Den Streit im Raum stehen lassen, wollte ich, weil er sich gar nicht mehr auf dein Problem (oder wenn du meinst, das deiner Tochter) bezog, sondern auf andere Dinge.

Ich habe mich zurückgezogen,weil ich gespürt habe,daß ich
nicht die geringste Chance habe „gegen“ Dich weil was auch
immer ich äussere,von Dir in Deinem Sinne beantwortet werden
wird.
Deine fast ausschließlich rationale Ebene ist,wie ich schon
mehrfach gesagt habe auch nicht die,auf der ich es für
sinnvoll halte,solchen Dingen zu begegnen,und auf dieser Ebene
wirst Du mich immer in Grund und Boden reden.

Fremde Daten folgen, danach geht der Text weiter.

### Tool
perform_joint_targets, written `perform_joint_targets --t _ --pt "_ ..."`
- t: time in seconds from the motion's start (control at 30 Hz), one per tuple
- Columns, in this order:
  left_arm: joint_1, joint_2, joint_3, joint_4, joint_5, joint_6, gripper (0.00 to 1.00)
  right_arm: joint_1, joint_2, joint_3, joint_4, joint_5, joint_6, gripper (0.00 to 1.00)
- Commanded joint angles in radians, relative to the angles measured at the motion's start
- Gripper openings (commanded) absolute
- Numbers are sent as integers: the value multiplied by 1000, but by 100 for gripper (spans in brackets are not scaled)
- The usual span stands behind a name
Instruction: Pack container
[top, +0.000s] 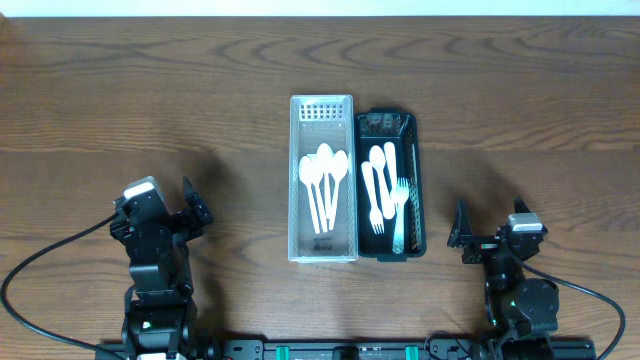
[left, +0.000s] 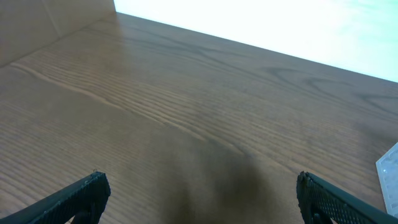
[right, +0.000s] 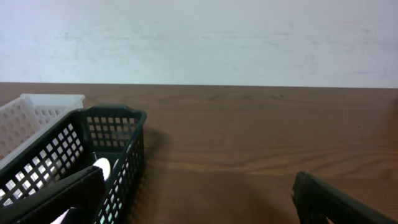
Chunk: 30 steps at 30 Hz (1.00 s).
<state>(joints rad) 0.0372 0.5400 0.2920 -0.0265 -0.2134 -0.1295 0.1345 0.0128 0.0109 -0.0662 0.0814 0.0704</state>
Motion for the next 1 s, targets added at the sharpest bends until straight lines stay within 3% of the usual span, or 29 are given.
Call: perform_joint_targets --t 0.0,0.4,0.73,0.83,0.97 --pt "-3 -6 7 1 -8 9 98 3 -4 -4 -2 -7 -12 99" --pt "7 -33 7 -26 -27 35 98 3 -4 -5 -2 -7 -12 99" --pt "-16 -303 6 -315 45 49 98 3 -4 -4 -2 -7 -12 99" --pt "-37 -415 -1 -344 89 127 98 3 -4 -5 -2 -7 -12 99" --pt "-66 -525 -47 -261 152 260 98 3 -4 -5 -2 -6 -12 99"
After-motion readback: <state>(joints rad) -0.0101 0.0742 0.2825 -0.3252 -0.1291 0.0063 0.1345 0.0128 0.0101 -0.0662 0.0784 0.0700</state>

Es ist überhaupt nicht meine Absicht gewesen (und ist es auch jetzt nicht), dich „in Grund und Boden“ zu reden. Wenn du meine Interpretation nicht für sinnvoll erachtest, dann ist das doch in Ordnung. Weder will ich unbedingt Recht behalten, noch schotte ich mich mit Rationalität ab, um dich wie auch immer zu beurteilen. Das steht mir gar nicht an. Mir war wichtig, einen Deutungsversuch zu machen, der dir eine Alternative lässt, die - wie soll ich mich ausdrücken, ohne dich zu verletzen? - „nicht ausschließlich rationale Ebene“ nicht aus ihr selbst heraus betrachten zu müssen.

Als sich dann noch andere,die für meinen Eindruck nicht die
geringste Ahnung von psychischen Mechanismen,Therapie und
Diagnostik hatten angemaßt haben,in dieser Sache Partei zu
ergreifen,hat es mir gereicht.

Das verstehe ich sehr gut, aber für die anschließende Diskussion bin ich nur insofern verantwortlich, als ich mich verteidigen musste.

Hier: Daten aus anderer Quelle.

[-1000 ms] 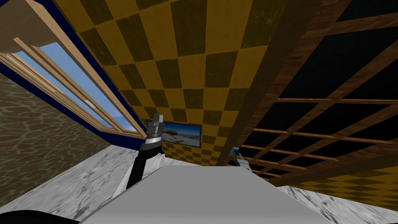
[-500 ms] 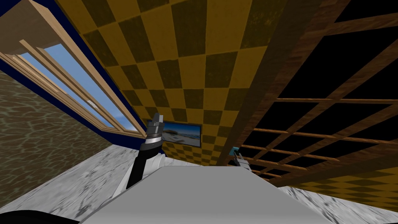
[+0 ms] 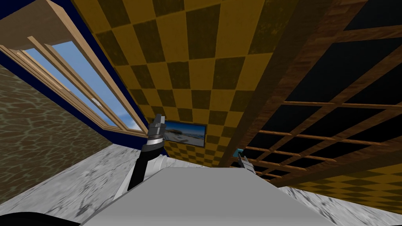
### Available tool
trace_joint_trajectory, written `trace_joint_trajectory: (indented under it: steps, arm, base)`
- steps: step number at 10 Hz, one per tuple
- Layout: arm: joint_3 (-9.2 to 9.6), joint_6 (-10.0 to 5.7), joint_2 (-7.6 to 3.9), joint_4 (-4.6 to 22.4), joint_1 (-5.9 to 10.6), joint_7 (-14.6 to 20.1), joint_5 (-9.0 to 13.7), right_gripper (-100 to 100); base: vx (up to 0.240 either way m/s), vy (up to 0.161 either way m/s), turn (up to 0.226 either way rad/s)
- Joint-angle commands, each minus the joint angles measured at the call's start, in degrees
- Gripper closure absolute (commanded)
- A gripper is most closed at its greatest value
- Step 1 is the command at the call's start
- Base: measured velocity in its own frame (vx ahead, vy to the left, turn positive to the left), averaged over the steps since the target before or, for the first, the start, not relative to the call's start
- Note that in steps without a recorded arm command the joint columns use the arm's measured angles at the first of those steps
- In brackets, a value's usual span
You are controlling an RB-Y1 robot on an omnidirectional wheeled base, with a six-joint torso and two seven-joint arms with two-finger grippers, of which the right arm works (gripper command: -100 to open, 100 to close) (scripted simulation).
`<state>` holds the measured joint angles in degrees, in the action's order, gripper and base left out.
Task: Pull the door open
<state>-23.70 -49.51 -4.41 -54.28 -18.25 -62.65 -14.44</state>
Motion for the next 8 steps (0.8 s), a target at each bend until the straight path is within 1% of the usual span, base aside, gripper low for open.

Ich kann mir kaum vorstellen,daß Du ahnen kannst,was für ein
beschissen hilfloses Gefühl das ist.Diese Leute bitte ich
jetzt auch,sich rauszuhalten,es ist nur kontraproduktiv,sonst
nichts.

Wie gesagt: Das wollte ich nicht.

Zu Metaphers Posting kann ich nur anmerken,daß ich da ganz
anders reagiert habe,als bei Dir,denn ich spüre in seinen
Worten keinerlei Übergriffe,ich spüre daß er seine Grenzen
sehr genau kennt und habe mich durch sein Eingreifen
verstanden gefühlt und seine Angebote in Entspanntheit
anschauen können.

Dagegen ist nichts zu sagen. Metapher macht meistens gute Vorschläge.

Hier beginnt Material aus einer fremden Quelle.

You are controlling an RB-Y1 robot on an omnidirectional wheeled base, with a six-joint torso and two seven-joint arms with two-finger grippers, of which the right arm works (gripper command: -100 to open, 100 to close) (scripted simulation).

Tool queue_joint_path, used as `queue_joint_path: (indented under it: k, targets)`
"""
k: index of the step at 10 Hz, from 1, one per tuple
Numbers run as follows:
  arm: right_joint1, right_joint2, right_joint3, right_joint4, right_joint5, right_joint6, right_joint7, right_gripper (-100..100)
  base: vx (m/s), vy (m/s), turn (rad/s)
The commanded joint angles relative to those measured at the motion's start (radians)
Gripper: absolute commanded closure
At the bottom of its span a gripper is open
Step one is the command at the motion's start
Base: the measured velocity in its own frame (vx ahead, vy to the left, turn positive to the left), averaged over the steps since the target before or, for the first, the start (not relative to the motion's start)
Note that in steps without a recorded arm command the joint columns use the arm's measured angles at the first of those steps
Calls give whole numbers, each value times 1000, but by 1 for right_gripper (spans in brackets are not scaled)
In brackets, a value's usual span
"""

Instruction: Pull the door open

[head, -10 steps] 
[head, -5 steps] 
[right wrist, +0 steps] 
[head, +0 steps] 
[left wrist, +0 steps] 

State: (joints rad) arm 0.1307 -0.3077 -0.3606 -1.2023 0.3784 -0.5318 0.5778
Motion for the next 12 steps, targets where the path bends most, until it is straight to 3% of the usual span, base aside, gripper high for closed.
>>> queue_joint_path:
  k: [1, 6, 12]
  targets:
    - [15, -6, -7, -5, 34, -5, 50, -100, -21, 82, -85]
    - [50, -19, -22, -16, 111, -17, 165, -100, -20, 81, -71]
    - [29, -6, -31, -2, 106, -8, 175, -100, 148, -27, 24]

Inzwischen ist mir etwas klarer,was da mit meiner Tochter
läuft und ich versichere Dir,daß es nichts mit dem zu tun
hast,was Du vermutest,nein unterstellst.Es geht um was
anderes,das habe ich auch ohne Therapie erkannt und wenn es
auch nie so extrem war,wie ich es erst dargestellt habe,so hat
sich das Problem recht entspannt,in mir und darum natürlich
vor allem im Umgang mit meiner Tochter.

Sehr gut, das freut mich wirklich!

Du hast Dich zwar entschuldigt,für Dein Vorgehen,aber im
selben Atemzug hast Du schon wieder behauptet,daß unser
Austausch vorher eine „gewisse Diagnostik“ zuliesse.
Für mich geht daraus hervor,daß Du nichts kapiert hast.Auch
dies war für mich eine massive Grenzüberschreitung und ich bin
nicht so optimistisch zu glauben,daß nicht weitere folgen
werden,wenn es hier weitergeht.
Genau darum war es für mich erstmal notwendig einen cut zu
machen.

Wenn du möchtest, dass ich mich zu deinem Problem nicht mehr äußere, ist das auch in Ordnung. Wenn ich also dieses Posting beendet habe, werde ich zu dem Problem schweigen. Unbeschadet davon muss ich mich aber verteidigen dürfen, wenn ich - implizit - als „Quacksalber“ bezeichnet werde. Das ist IMHO selbstverständlich.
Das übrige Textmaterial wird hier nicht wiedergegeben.